■ TASK DETAILS ■
Collect from the data below each line with "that".

══════

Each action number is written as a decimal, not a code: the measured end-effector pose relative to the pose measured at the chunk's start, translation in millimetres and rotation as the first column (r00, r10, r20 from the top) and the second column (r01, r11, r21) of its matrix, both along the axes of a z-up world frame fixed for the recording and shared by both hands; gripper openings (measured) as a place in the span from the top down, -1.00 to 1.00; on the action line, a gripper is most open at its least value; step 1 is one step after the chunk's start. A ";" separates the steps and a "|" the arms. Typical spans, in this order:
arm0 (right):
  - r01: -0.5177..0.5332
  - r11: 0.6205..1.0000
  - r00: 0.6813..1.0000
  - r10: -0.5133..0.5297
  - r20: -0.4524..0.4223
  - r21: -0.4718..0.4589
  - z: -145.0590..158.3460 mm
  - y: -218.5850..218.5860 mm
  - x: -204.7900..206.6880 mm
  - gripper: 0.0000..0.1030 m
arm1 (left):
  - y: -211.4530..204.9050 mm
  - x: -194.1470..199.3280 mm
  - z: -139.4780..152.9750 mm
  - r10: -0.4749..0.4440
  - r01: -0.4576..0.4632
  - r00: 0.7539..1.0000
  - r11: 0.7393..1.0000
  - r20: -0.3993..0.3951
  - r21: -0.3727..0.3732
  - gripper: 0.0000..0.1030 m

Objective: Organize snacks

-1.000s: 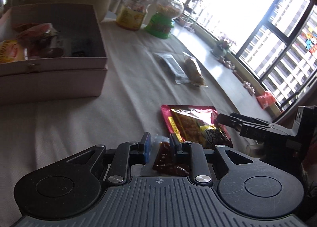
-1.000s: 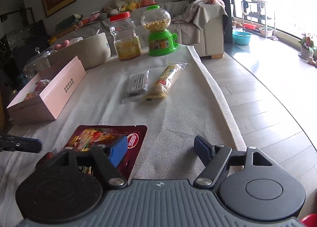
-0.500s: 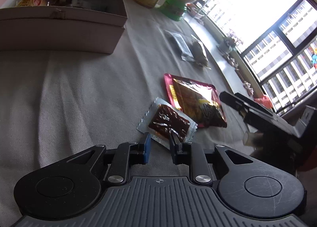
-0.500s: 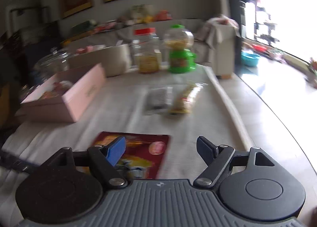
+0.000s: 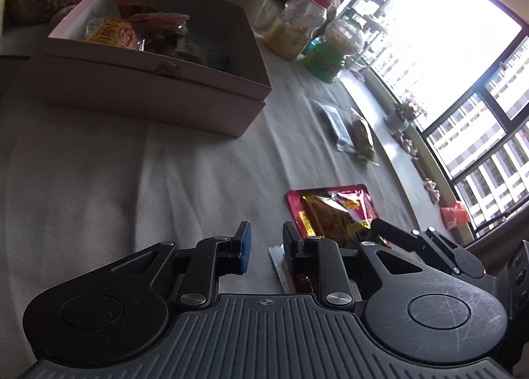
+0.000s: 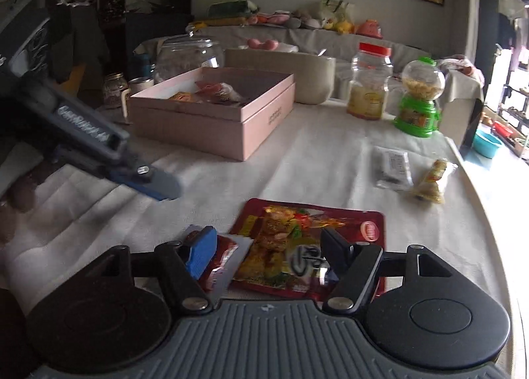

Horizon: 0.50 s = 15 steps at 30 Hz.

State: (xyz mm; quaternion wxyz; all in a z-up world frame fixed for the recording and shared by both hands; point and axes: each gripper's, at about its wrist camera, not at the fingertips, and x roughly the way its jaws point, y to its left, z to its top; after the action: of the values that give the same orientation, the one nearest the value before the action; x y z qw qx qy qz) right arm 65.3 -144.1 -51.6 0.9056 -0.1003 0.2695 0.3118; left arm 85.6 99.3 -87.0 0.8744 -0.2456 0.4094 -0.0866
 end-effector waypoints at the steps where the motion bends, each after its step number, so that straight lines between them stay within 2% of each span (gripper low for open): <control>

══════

■ YOUR SOLUTION ■
State: (xyz mm; quaternion wxyz; all in a z-up world frame fixed for the recording and shared by both hands; point and axes: each gripper's, at about its wrist camera, not at the fingertips, and x roughly the way its jaws point, y to its left, z to its top; after the action: of the values that give the same orientation, the one nearest the value before the action; x y z qw qx qy qz) right arm 65.3 -144.1 -51.6 0.9056 -0.1003 0.2695 0.3118; left arm 85.6 99.3 -87.0 0.8744 -0.2456 0.4094 -0.0866
 end-effector waypoints at the steps where the motion bends, each after its step number, so that straight lines between them stay within 2% of each span (gripper low for open): <control>

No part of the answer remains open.